● Required work: Both the line containing "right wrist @" and the line containing "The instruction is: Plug" belong to the span. Output exactly that span from the listing below, and nothing outside it.

● Information shown:
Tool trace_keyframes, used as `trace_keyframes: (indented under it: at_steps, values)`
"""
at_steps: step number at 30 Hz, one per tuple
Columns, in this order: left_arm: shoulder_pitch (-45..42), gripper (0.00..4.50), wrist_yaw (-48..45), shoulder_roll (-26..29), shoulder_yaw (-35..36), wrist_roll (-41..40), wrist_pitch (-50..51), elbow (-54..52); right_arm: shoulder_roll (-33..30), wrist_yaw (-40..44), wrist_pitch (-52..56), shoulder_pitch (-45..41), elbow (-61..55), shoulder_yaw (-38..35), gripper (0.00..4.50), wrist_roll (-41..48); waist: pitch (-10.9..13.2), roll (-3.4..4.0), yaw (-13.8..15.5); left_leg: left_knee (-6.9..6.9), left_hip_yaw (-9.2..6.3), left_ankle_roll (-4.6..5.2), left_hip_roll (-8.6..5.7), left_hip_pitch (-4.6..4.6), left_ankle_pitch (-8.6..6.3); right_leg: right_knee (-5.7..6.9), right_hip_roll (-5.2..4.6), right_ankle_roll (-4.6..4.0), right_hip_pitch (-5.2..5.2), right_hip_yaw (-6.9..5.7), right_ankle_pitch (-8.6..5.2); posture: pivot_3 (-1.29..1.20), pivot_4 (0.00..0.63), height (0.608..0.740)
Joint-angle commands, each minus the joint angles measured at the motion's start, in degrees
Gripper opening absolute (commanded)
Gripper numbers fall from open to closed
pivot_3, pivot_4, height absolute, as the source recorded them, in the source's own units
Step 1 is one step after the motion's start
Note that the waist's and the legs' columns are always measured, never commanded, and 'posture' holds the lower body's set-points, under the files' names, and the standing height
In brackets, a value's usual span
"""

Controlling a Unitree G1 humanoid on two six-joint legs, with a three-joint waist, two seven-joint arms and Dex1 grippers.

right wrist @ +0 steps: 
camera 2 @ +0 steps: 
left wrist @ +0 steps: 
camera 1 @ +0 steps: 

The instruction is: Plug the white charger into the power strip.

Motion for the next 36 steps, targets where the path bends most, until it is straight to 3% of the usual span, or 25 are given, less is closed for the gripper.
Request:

● Solution for this task:
right wrist @ +0 steps: 
camera 2 @ +0 steps: 
left wrist @ +0 steps: 
camera 1 @ +0 steps: 

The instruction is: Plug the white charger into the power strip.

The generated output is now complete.